01 / IM DETAIL

Sichtbare Seiten vollständig erfassen

Fotografieren Sie das Möbel aus den typischen Blickrichtungen und zusätzlich im geöffneten Zustand. Front, Stirnseite und Innenkante können unterschiedlich sichtbar sein. Eine reine Frontalaufnahme lässt diese Details häufig offen und führt zu einer unvollständigen Vorstellung des gewünschten Umfangs.

Markieren Sie, welche Flächen tatsächlich einbezogen werden sollen. Besonders bei Empfangstresen können Besucher seitlich oder von unten auf Übergänge schauen. Diese Blickpunkte helfen, sichtbare Abschlüsse früh zu besprechen und die Materialwirkung nicht nur auf der Hauptfläche zu beurteilen.

02 / IM DETAIL

Geometrie und Untergrund unterscheiden

Eine gerade Plattenkante stellt eine andere Aufgabe als eine profilierte Front oder eine enge Rundung. Hinzu kommen Zustand und Beschichtung des Untergrunds. Die Folie wird deshalb nicht allein anhand eines gewünschten Holztons oder einer passenden Farbe ausgewählt.

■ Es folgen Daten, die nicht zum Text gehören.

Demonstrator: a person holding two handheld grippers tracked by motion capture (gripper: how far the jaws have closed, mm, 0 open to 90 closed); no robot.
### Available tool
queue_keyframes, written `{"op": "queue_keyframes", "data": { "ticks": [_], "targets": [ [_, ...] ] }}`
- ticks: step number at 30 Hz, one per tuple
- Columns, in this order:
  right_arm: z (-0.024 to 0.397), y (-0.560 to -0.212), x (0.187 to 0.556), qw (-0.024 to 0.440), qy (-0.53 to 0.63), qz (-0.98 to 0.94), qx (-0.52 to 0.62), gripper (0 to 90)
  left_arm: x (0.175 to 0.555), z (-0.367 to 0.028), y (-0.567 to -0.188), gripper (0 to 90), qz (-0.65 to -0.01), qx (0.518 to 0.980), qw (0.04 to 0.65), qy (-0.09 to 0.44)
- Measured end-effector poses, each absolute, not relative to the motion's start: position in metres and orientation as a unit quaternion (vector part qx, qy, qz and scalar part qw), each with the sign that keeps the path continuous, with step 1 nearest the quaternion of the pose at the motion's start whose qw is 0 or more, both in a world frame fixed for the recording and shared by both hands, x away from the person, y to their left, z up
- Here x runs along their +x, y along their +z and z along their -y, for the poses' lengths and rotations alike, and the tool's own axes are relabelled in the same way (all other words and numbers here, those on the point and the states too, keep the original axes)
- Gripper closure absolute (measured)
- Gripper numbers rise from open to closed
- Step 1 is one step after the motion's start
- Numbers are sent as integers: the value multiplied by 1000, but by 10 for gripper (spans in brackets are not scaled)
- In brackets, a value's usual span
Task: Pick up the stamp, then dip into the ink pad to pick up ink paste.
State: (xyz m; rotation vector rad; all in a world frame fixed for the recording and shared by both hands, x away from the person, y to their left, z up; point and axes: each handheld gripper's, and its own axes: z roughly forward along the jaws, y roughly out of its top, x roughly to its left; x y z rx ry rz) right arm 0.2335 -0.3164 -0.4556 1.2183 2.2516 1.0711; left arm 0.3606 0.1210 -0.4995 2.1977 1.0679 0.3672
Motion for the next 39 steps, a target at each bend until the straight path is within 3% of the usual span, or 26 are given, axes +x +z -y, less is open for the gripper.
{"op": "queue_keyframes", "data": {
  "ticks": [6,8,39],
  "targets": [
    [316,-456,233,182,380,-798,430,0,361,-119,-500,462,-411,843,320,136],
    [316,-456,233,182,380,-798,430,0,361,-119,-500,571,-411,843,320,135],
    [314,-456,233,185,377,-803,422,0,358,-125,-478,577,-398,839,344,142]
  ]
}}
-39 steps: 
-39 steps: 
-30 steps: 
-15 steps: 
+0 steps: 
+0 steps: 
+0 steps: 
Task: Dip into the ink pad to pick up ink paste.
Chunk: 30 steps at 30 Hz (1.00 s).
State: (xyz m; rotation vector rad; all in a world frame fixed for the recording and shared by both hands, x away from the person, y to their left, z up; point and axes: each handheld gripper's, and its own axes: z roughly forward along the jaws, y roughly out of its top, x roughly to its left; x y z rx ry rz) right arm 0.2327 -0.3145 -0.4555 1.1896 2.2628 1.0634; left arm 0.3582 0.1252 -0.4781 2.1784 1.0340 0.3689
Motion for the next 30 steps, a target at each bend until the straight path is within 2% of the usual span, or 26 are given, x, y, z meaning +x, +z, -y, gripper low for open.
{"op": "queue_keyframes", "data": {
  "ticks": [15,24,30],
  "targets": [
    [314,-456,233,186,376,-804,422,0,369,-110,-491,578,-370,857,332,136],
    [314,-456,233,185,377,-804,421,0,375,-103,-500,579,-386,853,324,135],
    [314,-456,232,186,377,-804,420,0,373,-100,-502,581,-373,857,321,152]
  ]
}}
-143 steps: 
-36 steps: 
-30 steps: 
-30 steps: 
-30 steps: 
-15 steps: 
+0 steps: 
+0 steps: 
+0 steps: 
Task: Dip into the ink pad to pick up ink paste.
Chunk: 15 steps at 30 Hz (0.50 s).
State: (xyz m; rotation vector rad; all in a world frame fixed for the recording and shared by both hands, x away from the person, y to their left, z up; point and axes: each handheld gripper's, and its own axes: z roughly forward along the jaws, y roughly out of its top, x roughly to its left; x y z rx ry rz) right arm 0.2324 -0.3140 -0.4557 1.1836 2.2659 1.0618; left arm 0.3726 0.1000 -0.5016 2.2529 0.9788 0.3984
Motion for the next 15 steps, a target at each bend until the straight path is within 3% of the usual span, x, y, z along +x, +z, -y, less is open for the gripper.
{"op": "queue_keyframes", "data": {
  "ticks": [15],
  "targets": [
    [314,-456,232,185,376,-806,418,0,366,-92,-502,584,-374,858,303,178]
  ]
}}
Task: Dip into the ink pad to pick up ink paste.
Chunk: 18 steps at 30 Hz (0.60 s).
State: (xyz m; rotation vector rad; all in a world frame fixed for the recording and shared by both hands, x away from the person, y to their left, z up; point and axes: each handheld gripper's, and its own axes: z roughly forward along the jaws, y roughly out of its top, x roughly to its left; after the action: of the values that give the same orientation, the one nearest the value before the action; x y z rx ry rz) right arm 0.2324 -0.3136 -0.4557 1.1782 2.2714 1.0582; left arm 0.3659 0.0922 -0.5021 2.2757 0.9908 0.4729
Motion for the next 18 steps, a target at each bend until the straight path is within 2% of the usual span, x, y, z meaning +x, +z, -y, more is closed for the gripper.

Beschädigte Kanten, lose Beschichtungen und aufgequollene Bereiche gehören in die Bestandsaufnahme. Eine neue Oberfläche ersetzt keine notwendige Instandsetzung. Vorarbeiten werden als eigener Umfang geklärt, damit spätere Anschlüsse auf einer geeigneten Grundlage geplant werden können und nicht ungeprüfte Schäden überdecken.

03 / IM DETAIL

Anschlüsse bewusst gestalten

Griffe, Scharniere und angrenzende Abdeckungen können die Ausführung beeinflussen. Klären Sie, welche Teile zugänglich sind und gegebenenfalls separat behandelt werden. Der sichtbare Übergang wird in Zusammenhang mit Bauteilform und Material geplant, nicht erst während der letzten Bearbeitung entschieden.

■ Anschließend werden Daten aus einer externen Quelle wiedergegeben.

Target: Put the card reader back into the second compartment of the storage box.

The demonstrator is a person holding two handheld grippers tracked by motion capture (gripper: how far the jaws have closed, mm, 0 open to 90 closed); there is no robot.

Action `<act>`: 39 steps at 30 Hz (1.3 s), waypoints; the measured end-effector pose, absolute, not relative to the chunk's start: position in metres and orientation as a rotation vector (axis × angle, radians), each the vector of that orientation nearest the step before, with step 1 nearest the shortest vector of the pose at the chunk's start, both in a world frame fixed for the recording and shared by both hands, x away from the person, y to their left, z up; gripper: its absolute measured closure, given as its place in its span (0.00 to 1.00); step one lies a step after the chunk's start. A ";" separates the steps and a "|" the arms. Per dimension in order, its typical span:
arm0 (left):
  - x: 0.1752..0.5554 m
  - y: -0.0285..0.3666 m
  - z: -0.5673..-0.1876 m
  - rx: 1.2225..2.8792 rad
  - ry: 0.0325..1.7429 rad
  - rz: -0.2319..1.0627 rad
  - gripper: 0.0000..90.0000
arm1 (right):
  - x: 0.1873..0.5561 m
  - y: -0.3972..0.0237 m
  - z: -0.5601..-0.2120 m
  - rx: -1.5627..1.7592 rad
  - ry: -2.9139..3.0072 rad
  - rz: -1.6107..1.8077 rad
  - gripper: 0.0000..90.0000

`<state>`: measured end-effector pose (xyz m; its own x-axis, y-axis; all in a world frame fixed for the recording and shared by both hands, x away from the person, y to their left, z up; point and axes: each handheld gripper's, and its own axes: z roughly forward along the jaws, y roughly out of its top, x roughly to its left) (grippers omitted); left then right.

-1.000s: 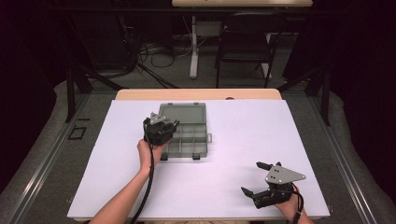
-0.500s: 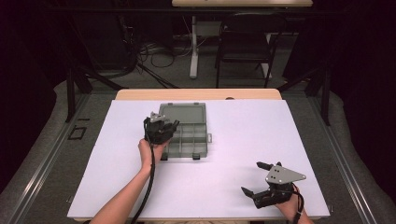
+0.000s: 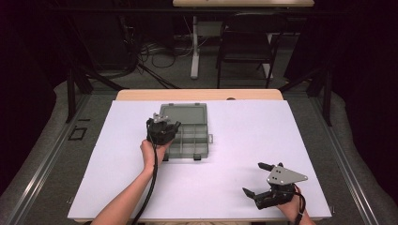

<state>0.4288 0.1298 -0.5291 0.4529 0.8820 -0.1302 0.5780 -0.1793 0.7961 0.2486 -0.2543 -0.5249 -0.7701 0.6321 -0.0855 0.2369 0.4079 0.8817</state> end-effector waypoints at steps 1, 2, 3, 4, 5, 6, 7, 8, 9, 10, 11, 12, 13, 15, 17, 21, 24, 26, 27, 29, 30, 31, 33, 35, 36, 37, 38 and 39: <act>0.429 0.130 -0.529 1.881 1.233 0.467 0.82 | 0.248 -0.254 -0.525 0.745 2.261 1.319 0.01; 0.428 0.129 -0.529 1.885 1.235 0.472 0.82 | 0.248 -0.254 -0.525 0.744 2.262 1.319 0.01; 0.428 0.129 -0.529 1.893 1.235 0.476 0.82 | 0.248 -0.254 -0.525 0.742 2.262 1.318 0.01; 0.428 0.128 -0.530 1.895 1.238 0.477 0.82 | 0.248 -0.254 -0.525 0.743 2.263 1.318 0.01; 0.428 0.127 -0.530 1.900 1.237 0.481 0.82 | 0.248 -0.254 -0.525 0.744 2.262 1.319 0.01; 0.428 0.126 -0.530 1.906 1.238 0.486 0.82 | 0.249 -0.255 -0.525 0.741 2.263 1.318 0.01; 0.427 0.125 -0.530 1.910 1.240 0.490 0.82 | 0.249 -0.255 -0.525 0.741 2.264 1.318 0.01; 0.427 0.125 -0.530 1.916 1.241 0.496 0.82 | 0.249 -0.255 -0.525 0.740 2.264 1.318 0.01; 0.427 0.125 -0.530 1.916 1.240 0.501 0.81 | 0.249 -0.254 -0.525 0.740 2.264 1.318 0.01; 0.427 0.124 -0.529 1.916 1.244 0.511 0.74 | 0.249 -0.254 -0.525 0.741 2.265 1.318 0.01; 0.427 0.124 -0.529 1.916 1.244 0.523 0.65 | 0.249 -0.254 -0.525 0.741 2.265 1.317 0.01; 0.427 0.124 -0.527 1.918 1.241 0.532 0.58 | 0.249 -0.254 -0.525 0.740 2.265 1.317 0.01; 0.426 0.125 -0.526 1.910 1.240 0.531 0.53 | 0.249 -0.254 -0.525 0.740 2.264 1.318 0.01; 0.425 0.125 -0.523 1.911 1.224 0.542 0.43 | 0.248 -0.255 -0.525 0.738 2.265 1.317 0.01; 0.423 0.126 -0.520 1.914 1.206 0.553 0.36 | 0.248 -0.255 -0.525 0.735 2.264 1.317 0.01; 0.419 0.126 -0.515 1.942 1.177 0.566 0.21 | 0.248 -0.256 -0.524 0.738 2.263 1.322 0.01; 0.414 0.126 -0.511 1.957 1.138 0.567 0.18 | 0.248 -0.256 -0.524 0.738 2.263 1.327 0.01; 0.411 0.126 -0.509 1.962 1.115 0.561 0.16 | 0.247 -0.256 -0.524 0.735 2.265 1.324 0.01; 0.409 0.126 -0.507 1.969 1.100 0.563 0.14 | 0.247 -0.256 -0.524 0.735 2.263 1.326 0.01; 0.403 0.126 -0.505 1.983 1.071 0.568 0.11 | 0.247 -0.256 -0.524 0.738 2.263 1.324 0.01; 0.400 0.127 -0.504 1.989 1.059 0.566 0.09 | 0.247 -0.256 -0.524 0.737 2.265 1.322 0.01; 0.397 0.128 -0.503 1.994 1.052 0.566 0.08 | 0.247 -0.256 -0.524 0.736 2.263 1.322 0.01; 0.392 0.129 -0.502 2.002 1.037 0.546 0.05 | 0.247 -0.256 -0.524 0.736 2.263 1.321 0.01; 0.387 0.131 -0.502 2.011 1.024 0.535 0.01 | 0.247 -0.256 -0.524 0.736 2.264 1.319 0.01; 0.384 0.132 -0.502 2.012 1.013 0.530 0.00 | 0.247 -0.255 -0.524 0.737 2.264 1.320 0.01; 0.381 0.133 -0.502 2.013 1.004 0.525 0.00 | 0.247 -0.256 -0.524 0.735 2.263 1.320 0.01; 0.377 0.134 -0.501 2.013 0.997 0.525 0.00 | 0.247 -0.256 -0.524 0.733 2.263 1.322 0.01; 0.374 0.136 -0.501 2.015 0.990 0.525 0.00 | 0.246 -0.256 -0.523 0.731 2.262 1.321 0.01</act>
<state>0.3743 0.1357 -0.5007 0.6053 0.7959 0.0142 0.4578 -0.3626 0.8118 0.2459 -0.2561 -0.5232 -0.7741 0.6265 -0.0912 0.2287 0.4110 0.8825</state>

Bei Holz- oder Strukturoptiken gehört die Richtung des Dekors dazu. Nebeneinanderliegende Fronten können eine gemeinsame Orientierung erhalten. Gleichzeitig müssen Zuschnitte und Bauteilwechsel sinnvoll bleiben, damit ein gewünschter Verlauf nicht unbemerkt durch unterschiedliche Drehrichtungen einzelner Flächen gestört wird.

04 / IM DETAIL

Nutzung und Übergabe einbeziehen

Beschreiben Sie, wo das Möbel häufig berührt, gereinigt oder mit Gegenständen belastet wird. Eine stark beanspruchte Arbeitskante wird anders beurteilt als eine selten berührte Seitenwand. Diese Angaben helfen, den Aufbau für die tatsächliche Nutzung und Pflege abzustimmen.

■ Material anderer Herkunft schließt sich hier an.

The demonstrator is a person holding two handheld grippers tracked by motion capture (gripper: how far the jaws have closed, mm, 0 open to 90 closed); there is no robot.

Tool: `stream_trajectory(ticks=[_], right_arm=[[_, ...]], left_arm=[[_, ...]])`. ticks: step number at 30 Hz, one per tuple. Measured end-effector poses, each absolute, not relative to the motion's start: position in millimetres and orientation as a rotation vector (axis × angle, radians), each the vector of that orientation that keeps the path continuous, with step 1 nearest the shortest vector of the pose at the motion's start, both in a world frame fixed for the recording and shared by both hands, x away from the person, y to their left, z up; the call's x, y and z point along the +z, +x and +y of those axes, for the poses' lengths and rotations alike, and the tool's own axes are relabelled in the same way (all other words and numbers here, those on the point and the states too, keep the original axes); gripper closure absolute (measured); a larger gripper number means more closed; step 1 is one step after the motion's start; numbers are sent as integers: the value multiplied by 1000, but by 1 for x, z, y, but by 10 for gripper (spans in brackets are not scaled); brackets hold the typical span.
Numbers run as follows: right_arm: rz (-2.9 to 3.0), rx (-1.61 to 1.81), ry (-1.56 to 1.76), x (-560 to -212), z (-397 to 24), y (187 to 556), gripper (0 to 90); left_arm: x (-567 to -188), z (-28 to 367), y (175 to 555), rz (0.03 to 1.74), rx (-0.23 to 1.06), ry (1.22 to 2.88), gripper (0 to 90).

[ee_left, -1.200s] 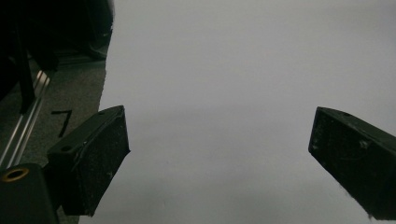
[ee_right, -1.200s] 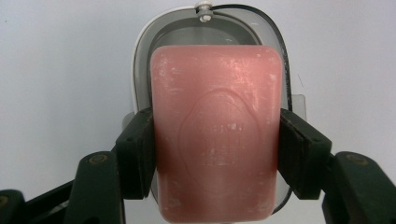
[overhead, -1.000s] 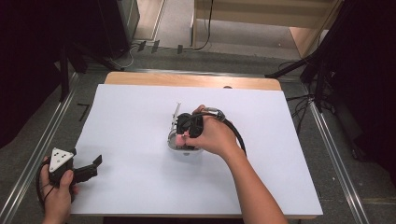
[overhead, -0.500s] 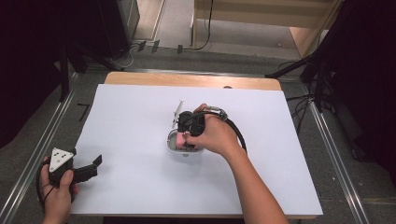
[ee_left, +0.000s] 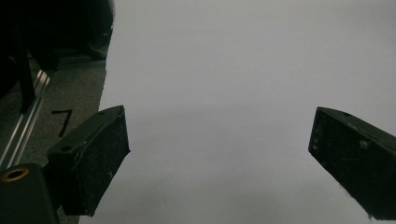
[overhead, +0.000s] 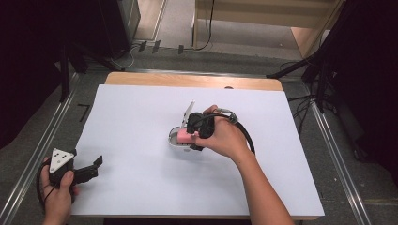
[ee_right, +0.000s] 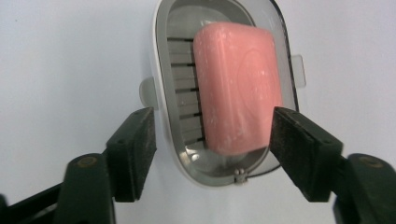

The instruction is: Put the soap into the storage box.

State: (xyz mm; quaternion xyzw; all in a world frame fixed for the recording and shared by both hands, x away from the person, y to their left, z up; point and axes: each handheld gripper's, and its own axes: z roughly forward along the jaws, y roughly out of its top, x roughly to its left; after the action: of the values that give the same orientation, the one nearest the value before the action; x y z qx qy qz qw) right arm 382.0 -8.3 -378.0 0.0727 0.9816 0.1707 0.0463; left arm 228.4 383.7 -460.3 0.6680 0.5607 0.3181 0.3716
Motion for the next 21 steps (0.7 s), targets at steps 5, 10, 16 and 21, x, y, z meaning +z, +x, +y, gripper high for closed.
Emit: stream_trajectory(ticks=[5, 10, 16, 21], right_arm=[[2975, 524, 266, -379, -21, 381, 237], [2960, 538, 319, -380, -33, 380, 141], [2962, 543, 342, -385, -46, 379, 137], [2957, 554, 367, -390, -57, 377, 130]], left_arm=[[-460, 384, 228, 1439, 816, 1713, 56], [-460, 384, 229, 1439, 815, 1714, 56], [-460, 384, 229, 1439, 816, 1714, 56], [-460, 384, 229, 1440, 815, 1715, 56]])
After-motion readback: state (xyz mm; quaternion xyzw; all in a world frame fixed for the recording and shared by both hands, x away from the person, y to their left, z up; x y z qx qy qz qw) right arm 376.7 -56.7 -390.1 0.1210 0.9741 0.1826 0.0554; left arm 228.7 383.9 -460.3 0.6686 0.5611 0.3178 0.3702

Die Freigabe sollte die einbezogenen Seiten und sichtbaren Abschlüsse festhalten. Bei der Übergabe werden passende Pflegehinweise dem verwendeten Material zugeordnet. So weiß das betreuende Team, welche Flächen neu ausgeführt wurden und welche Details weiterhin zum vorhandenen Möbel gehören.